══ DATA PROVIDED
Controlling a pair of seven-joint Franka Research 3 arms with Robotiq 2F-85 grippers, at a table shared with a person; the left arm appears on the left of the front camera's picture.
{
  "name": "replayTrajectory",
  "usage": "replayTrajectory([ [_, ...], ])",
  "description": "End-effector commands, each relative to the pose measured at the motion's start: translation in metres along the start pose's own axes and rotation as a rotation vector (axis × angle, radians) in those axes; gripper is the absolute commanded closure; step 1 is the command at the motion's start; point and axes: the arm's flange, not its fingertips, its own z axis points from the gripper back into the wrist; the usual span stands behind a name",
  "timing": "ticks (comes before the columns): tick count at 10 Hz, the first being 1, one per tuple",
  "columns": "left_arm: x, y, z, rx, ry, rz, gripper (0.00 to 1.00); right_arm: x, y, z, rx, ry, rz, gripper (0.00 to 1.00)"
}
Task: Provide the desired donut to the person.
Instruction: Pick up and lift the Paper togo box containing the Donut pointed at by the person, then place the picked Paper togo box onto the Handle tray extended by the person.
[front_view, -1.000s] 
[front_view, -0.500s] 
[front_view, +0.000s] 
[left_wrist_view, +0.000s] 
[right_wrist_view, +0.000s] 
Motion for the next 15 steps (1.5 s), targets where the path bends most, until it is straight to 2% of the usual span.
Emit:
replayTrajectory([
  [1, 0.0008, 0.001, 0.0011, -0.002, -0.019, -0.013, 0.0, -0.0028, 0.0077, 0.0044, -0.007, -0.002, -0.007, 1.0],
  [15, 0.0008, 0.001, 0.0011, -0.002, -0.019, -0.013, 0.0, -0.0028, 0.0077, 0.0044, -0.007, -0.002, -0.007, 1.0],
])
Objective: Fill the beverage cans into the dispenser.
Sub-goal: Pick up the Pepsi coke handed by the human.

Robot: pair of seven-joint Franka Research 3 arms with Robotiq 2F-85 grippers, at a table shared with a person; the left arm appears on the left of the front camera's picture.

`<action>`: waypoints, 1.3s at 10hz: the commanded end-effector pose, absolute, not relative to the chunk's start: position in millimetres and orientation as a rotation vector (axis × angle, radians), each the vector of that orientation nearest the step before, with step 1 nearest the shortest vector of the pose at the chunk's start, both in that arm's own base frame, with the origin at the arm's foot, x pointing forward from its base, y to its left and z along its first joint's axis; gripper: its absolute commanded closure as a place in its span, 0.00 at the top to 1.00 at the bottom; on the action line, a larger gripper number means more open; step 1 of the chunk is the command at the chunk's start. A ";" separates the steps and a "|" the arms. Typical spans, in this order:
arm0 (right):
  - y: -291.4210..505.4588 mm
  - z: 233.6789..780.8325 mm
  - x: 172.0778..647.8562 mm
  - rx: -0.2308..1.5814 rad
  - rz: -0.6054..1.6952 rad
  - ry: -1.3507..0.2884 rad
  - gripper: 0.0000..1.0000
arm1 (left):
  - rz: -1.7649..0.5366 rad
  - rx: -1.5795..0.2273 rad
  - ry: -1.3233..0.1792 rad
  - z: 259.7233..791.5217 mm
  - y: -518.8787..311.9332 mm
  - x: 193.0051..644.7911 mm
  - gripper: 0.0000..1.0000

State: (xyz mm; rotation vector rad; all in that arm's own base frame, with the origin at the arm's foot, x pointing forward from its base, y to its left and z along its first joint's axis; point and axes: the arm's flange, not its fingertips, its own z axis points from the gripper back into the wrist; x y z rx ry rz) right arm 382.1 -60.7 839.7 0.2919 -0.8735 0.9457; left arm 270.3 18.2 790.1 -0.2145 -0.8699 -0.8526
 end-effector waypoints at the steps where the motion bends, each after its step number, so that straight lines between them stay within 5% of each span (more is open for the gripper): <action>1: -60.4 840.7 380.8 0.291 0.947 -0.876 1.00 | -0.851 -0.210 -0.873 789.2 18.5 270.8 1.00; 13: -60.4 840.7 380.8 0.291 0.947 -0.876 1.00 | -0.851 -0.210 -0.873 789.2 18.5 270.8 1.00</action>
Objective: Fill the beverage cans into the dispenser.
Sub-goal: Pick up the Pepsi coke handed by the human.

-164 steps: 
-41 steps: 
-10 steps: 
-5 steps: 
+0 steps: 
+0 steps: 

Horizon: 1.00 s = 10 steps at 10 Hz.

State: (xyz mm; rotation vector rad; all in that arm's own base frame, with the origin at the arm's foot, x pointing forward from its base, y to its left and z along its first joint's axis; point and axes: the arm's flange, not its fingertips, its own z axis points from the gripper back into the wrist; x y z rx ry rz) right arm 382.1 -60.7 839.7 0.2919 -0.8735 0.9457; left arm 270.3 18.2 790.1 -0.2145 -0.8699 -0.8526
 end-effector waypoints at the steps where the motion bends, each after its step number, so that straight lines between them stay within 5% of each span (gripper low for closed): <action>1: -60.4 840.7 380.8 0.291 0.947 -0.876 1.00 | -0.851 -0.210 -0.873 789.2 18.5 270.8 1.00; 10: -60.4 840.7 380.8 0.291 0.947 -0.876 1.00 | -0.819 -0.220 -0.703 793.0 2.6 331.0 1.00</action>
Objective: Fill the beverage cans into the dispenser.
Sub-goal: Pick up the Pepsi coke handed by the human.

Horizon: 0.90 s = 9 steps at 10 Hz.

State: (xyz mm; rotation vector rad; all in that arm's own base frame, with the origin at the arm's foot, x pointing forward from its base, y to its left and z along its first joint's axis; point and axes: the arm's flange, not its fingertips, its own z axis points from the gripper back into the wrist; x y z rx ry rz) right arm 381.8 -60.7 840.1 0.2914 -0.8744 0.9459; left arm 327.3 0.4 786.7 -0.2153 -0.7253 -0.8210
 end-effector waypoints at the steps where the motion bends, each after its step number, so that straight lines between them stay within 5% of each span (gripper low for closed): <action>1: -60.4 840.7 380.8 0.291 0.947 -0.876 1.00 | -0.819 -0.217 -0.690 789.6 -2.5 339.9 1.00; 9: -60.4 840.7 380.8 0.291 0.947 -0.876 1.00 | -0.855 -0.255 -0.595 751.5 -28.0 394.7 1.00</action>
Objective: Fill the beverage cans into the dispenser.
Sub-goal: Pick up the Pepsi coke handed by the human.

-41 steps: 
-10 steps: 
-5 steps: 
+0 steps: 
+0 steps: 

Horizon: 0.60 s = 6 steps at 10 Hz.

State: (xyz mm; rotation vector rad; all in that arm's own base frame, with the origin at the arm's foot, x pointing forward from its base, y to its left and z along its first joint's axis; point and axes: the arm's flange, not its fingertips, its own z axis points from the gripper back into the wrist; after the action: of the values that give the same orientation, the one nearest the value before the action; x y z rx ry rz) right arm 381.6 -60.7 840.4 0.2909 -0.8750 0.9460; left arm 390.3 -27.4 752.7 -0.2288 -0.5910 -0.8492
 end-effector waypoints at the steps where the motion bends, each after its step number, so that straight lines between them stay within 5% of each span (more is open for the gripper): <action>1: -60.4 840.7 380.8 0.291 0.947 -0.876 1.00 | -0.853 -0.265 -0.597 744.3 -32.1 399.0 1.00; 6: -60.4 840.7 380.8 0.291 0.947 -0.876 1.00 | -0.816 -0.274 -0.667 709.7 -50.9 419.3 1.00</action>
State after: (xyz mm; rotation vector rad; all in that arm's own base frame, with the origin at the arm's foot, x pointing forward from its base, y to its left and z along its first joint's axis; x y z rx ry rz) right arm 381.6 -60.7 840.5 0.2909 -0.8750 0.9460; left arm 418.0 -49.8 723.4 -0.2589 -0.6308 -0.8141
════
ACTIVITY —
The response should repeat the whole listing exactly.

TASK OUTPUT —
Controlling a pair of seven-joint Franka Research 3 arms with Robotiq 2F-85 grippers, at a table shared with a person; the left arm appears on the left of the front camera's picture.
{
  "name": "replayTrajectory",
  "usage": "replayTrajectory([ [_, ...], ])",
  "description": "End-effector commands, each relative to the pose measured at the motion's start: translation in metres along the start pose's own axes and rotation as a rotation vector (axis × angle, radians) in those axes; gripper is the absolute commanded closure; step 1 is the command at the motion's start; point and axes: the arm's flange, not its fingertips, its own z axis points from the gripper back into the wrist; the usual span stands behind a name",
  "timing": "ticks (comes before the columns): tick count at 10 Hz, the first being 1, one per tuple",
  "columns": "left_arm: x, y, z, rx, ry, rz, gripper (0.00 to 1.00); right_arm: x, y, z, rx, ry, rz, gripper (0.00 to 1.00)"
}
Task: Provide the desired donut to the person.
Instruction: Pick up and lift the Paper togo box containing the Donut pointed at by the person, then place the picked Paper togo box onto the Handle tray extended by the person.
[front_view, -1.000s] 
[front_view, -0.500s] 
[front_view, +0.000s] 
[left_wrist_view, +0.000s] 
[right_wrist_view, +0.000s] 
Motion for the next 15 steps (1.5 s), targets where the path bends most, until it is straight to 2% of the usual span.
Emit:
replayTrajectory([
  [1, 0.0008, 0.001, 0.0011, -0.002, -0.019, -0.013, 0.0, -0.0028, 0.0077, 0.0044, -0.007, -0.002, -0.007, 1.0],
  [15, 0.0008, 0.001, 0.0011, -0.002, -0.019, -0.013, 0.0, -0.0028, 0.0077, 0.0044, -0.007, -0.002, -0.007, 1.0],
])
Objective: Fill the beverage cans into the dispenser.
Sub-goal: Pick up the Pepsi coke handed by the human.

Robot: pair of seven-joint Franka Research 3 arms with Robotiq 2F-85 grippers, at a table shared with a person; the left arm appears on the left of the front camera's picture.

`<action>`: waypoints, 1.3s at 10hz: the commanded end-effector pose, absolute, not relative to the chunk's start: position in millimetres and orientation as a rotation vector (axis × angle, radians), each the vector of that orientation nearest the step before, with step 1 nearest the shortest vector of the pose at the chunk's start, both in that arm's own base frame, with the origin at the arm's foot, x pointing forward from its base, y to its left and z along its first joint's axis; gripper: its absolute commanded closure as a place in its span, 0.00 at the top to 1.00 at the bottom; on the action line, a larger gripper number means more open; step 1 of the chunk is the command at the chunk's start. A ";" separates the steps and a "|" the arms. Typical spans, in this order:
arm0 (right):
  - y: -291.4210..505.4588 mm
  - z: 233.6789..780.8325 mm
  - x: 172.0778..647.8562 mm
  - rx: -0.2308..1.5814 rad
  - rz: -0.6054..1.6952 rad
  - ry: -1.3507..0.2884 rad
  - gripper: 0.0000..1.0000
arm1 (left):
  - rz: -1.7649..0.5366 rad
  - rx: -1.5795..0.2273 rad
  - ry: -1.3233..0.1792 rad
  - z: 259.7233..791.5217 mm
  - y: -518.8787..311.9332 mm
  - x: 193.0051..644.7911 mm
  - gripper: 0.0000..1.0000

State: (xyz mm; rotation vector rad; all in that arm's own base frame, with the origin at the arm's foot, x pointing forward from its base, y to its left and z along its first joint's axis; point and axes: the arm's flange, not its fingertips, its own z axis points from the gripper back into the wrist; x y z rx ry rz) right arm 382.1 -60.7 839.7 0.2919 -0.8735 0.9457; left arm 270.3 18.2 790.1 -0.2145 -0.8699 -0.8526
 end-effector waypoints at the steps where the motion bends, each after its step number, so that straight lines between them stay within 5% of each span (more is open for the gripper): <action>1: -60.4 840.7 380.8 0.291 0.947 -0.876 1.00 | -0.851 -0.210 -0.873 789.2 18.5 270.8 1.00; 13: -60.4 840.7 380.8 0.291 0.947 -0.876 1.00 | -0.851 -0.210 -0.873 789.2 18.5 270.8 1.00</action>
Objective: Fill the beverage cans into the dispenser.
Sub-goal: Pick up the Pepsi coke handed by the human.

-164 steps: 
-41 steps: 
-10 steps: 
-5 steps: 
+0 steps: 
+0 steps: 

Horizon: 1.00 s = 10 steps at 10 Hz.

State: (xyz mm; rotation vector rad; all in that arm's own base frame, with the origin at the arm's foot, x pointing forward from its base, y to its left and z along its first joint's axis; point and axes: the arm's flange, not its fingertips, its own z axis points from the gripper back into the wrist; x y z rx ry rz) right arm 382.1 -60.7 839.7 0.2919 -0.8735 0.9457; left arm 270.3 18.2 790.1 -0.2145 -0.8699 -0.8526
 end-effector waypoints at the steps where the motion bends, each after its step number, so that straight lines between them stay within 5% of each span (gripper low for closed): <action>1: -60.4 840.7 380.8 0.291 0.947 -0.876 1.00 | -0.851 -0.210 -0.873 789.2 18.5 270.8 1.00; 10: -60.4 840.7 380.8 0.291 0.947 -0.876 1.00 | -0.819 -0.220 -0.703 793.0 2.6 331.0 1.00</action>
Objective: Fill the beverage cans into the dispenser.
Sub-goal: Pick up the Pepsi coke handed by the human.

Horizon: 0.90 s = 9 steps at 10 Hz.

State: (xyz mm; rotation vector rad; all in that arm's own base frame, with the origin at the arm's foot, x pointing forward from its base, y to its left and z along its first joint's axis; point and axes: the arm's flange, not its fingertips, its own z axis points from the gripper back into the wrist; x y z rx ry rz) right arm 381.8 -60.7 840.1 0.2914 -0.8744 0.9459; left arm 327.3 0.4 786.7 -0.2153 -0.7253 -0.8210
 end-effector waypoints at the steps where the motion bends, each after its step number, so that straight lines between them stay within 5% of each span (gripper low for closed): <action>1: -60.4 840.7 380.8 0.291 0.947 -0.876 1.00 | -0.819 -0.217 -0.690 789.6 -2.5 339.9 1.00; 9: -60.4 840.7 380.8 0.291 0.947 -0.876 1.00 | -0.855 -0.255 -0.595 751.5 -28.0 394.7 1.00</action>
Objective: Fill the beverage cans into the dispenser.
Sub-goal: Pick up the Pepsi coke handed by the human.

-41 steps: 
-10 steps: 
-5 steps: 
+0 steps: 
+0 steps: 

Horizon: 0.60 s = 6 steps at 10 Hz.

State: (xyz mm; rotation vector rad; all in that arm's own base frame, with the origin at the arm's foot, x pointing forward from its base, y to its left and z along its first joint's axis; point and axes: the arm's flange, not its fingertips, its own z axis points from the gripper back into the wrist; after the action: of the values that give the same orientation, the one nearest the value before the action; x y z rx ry rz) right arm 381.6 -60.7 840.4 0.2909 -0.8750 0.9460; left arm 390.3 -27.4 752.7 -0.2288 -0.5910 -0.8492
 end-effector waypoints at the steps where the motion bends, each after its step number, so that straight lines between them stay within 5% of each span (more is open for the gripper): <action>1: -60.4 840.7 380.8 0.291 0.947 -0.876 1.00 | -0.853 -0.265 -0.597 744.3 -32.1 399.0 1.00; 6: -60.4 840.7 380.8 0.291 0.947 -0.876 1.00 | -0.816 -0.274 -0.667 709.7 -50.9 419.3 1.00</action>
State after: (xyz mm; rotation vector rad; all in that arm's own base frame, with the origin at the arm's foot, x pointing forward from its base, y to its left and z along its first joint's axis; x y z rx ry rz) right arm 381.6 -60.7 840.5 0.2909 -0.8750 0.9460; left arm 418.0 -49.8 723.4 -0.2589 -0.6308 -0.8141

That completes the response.